*Work to be completed*.
The entries are to be duplicated exactly, with nothing left out.

*Supplied information*.
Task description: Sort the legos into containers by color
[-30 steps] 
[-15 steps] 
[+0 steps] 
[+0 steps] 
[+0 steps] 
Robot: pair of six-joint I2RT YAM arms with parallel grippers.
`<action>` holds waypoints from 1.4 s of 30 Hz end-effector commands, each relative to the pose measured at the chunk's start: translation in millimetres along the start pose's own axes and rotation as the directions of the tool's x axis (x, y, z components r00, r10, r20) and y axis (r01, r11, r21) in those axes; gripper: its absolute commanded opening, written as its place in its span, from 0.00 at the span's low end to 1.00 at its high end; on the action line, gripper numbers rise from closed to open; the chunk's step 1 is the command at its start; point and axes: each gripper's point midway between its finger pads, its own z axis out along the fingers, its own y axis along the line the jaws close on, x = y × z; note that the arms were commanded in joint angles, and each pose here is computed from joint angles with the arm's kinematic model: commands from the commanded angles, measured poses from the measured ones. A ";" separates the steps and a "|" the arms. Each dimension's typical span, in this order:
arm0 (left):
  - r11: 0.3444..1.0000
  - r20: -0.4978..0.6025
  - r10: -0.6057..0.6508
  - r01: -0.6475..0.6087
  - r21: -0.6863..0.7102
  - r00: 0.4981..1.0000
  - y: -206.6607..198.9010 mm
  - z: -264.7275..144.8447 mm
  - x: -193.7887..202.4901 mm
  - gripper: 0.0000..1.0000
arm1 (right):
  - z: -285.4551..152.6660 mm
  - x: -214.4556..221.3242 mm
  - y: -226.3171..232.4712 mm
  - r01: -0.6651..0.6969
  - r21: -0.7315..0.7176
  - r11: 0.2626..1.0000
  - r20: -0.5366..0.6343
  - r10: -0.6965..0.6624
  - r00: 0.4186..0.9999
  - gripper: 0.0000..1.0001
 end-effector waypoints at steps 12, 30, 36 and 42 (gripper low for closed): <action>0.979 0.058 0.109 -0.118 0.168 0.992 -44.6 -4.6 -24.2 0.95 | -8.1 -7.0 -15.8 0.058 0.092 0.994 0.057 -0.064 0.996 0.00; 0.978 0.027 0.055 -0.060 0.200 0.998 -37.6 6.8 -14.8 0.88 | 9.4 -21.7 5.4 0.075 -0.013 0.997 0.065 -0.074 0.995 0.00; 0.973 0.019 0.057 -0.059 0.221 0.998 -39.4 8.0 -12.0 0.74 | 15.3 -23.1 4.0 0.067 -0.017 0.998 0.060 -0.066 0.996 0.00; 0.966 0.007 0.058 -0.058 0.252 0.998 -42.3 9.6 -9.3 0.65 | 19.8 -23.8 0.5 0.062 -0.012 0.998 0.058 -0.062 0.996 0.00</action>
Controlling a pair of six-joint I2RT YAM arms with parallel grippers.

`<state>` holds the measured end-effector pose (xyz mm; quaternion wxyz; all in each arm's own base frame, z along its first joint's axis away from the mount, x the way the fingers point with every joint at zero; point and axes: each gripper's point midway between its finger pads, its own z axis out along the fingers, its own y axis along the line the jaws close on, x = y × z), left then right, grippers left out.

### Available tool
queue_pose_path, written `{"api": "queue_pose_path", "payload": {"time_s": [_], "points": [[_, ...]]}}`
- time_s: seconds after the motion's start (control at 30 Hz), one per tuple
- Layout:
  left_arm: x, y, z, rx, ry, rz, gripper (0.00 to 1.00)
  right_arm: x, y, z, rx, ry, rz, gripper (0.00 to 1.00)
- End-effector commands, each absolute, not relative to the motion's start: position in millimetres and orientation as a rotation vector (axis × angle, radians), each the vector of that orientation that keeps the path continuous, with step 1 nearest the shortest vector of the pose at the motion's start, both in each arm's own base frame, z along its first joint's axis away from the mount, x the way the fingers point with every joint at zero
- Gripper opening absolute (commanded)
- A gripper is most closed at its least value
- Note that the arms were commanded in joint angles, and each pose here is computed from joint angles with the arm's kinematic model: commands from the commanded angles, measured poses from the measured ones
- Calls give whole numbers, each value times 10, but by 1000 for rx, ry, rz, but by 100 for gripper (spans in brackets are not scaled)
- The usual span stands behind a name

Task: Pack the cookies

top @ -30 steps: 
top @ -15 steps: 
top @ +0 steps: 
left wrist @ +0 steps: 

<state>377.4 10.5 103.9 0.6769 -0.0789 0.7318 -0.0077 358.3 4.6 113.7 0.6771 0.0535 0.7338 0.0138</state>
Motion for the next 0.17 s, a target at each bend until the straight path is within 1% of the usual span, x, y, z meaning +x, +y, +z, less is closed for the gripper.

*Reply to the task*.
Task description: Sort the legos into containers by color
[-30 steps] 
[-15 steps] 
[+0 steps] 
[+0 steps] 
[+0 steps] 
Robot: pair of six-joint I2RT YAM arms with parallel grippers.
`<action>` holds waypoints from 1.4 s of 30 Hz end-effector commands, each relative to the pose measured at the chunk's start: translation in millimetres along the start pose's own axes and rotation as the directions of the tool's x axis (x, y, z components r00, r10, r20) and y axis (r01, r11, r21) in those axes; gripper: its absolute commanded opening, written as its place in its span, from 0.00 at the span's low end to 1.00 at its high end; on the action line, gripper numbers rise from closed to open; the chunk's step 1 is the command at its start; point and axes: each gripper's point midway between its finger pads, its own z axis out along the fingers, its own y axis along the line the jaws close on, x = y × z; note that the arms were commanded in joint angles, and each pose here is computed from joint angles with the arm's kinematic model: commands from the commanded angles, measured poses from the measured ones. A ";" separates the steps and a "|" the arms. Each dimension's typical span, in this order:
arm0 (left):
  - r11: 0.3444..1.0000
  - r20: -0.4978..0.6025
  - r10: -0.6057..0.6508
  - r01: -0.6475..0.6087
  - r21: -0.6863..0.7102
  - r00: 0.4981..1.0000
  - y: -206.6607..198.9010 mm
  - z: -264.7275..144.8447 mm
  - x: -193.7887..202.4901 mm
  - gripper: 0.0000..1.0000
arm1 (right):
  - z: -285.4551..152.6660 mm
  - x: -214.4556..221.3242 mm
  - y: -226.3171..232.4712 mm
  - r01: -0.6651..0.6969
  - r21: -0.7315..0.7176
  - r11: 0.2626..1.0000
  - r20: -0.5366..0.6343
  - r10: -0.6965..0.6624
  - r00: 0.4186..0.9999
  - gripper: 0.0000..1.0001
 end-effector waypoints at steps 12, 30, 36 and 42 (gripper low for closed): <action>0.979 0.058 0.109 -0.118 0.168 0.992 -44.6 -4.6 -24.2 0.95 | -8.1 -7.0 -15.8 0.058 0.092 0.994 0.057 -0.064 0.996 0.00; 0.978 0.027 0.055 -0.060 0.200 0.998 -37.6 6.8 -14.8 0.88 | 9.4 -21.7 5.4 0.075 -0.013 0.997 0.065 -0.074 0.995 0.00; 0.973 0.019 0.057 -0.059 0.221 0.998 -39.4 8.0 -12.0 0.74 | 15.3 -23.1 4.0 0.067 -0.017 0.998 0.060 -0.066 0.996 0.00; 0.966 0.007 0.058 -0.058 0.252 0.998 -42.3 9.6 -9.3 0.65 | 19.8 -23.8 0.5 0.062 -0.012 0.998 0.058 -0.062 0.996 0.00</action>
Controlling a pair of six-joint I2RT YAM arms with parallel grippers.

`<state>` holds the measured end-effector pose (xyz mm; quaternion wxyz; all in each arm's own base frame, z along its first joint's axis away from the mount, x the way the fingers point with every joint at zero; point and axes: each gripper's point midway between its finger pads, its own z axis out along the fingers, its own y axis along the line the jaws close on, x = y × z), left then right, grippers left out.

### Available tool
queue_pose_path, written `{"api": "queue_pose_path", "payload": {"time_s": [_], "points": [[_, ...]]}}`
- time_s: seconds after the motion's start (control at 30 Hz), one per tuple
- Layout:
  left_arm: x, y, z, rx, ry, rz, gripper (0.00 to 1.00)
  right_arm: x, y, z, rx, ry, rz, gripper (0.00 to 1.00)
- End-effector commands, each absolute, not relative to the motion's start: position in millimetres and orientation as a rotation vector (axis × angle, radians), each the vector of that orientation that keeps the path continuous, with step 1 nearest the shortest vector of the pose at the motion's start, both in each arm's own base frame, z along its first joint's axis away from the mount, x the way the fingers point with every joint at zero
- Gripper opening absolute (commanded)
- A gripper is most closed at its least value
- Note that the arms were commanded in joint angles, and each pose here is computed from joint angles with the arm's kinematic model: commands from the commanded angles, measured poses from the measured ones
- Calls give whole numbers, each value times 10, but by 1000 for rx, ry, rz, but by 100 for gripper (spans in brackets are not scaled)
- The usual span stands behind a name

Task: Pack the cookies

top @ -30 steps: 
top @ -15 steps: 
top @ +0 steps: 
left wrist @ +0 steps: 

<state>377.4 10.5 103.9 0.6769 -0.0789 0.7318 -0.0077 358.3 4.6 113.7 0.6771 0.0535 0.7338 0.0138</state>
Motion for the next 0.17 s, a target at each bend until the straight path is within 1% of the usual span, x, y, z meaning +x, +y, +z, less is closed for the gripper.

No part of the answer remains open.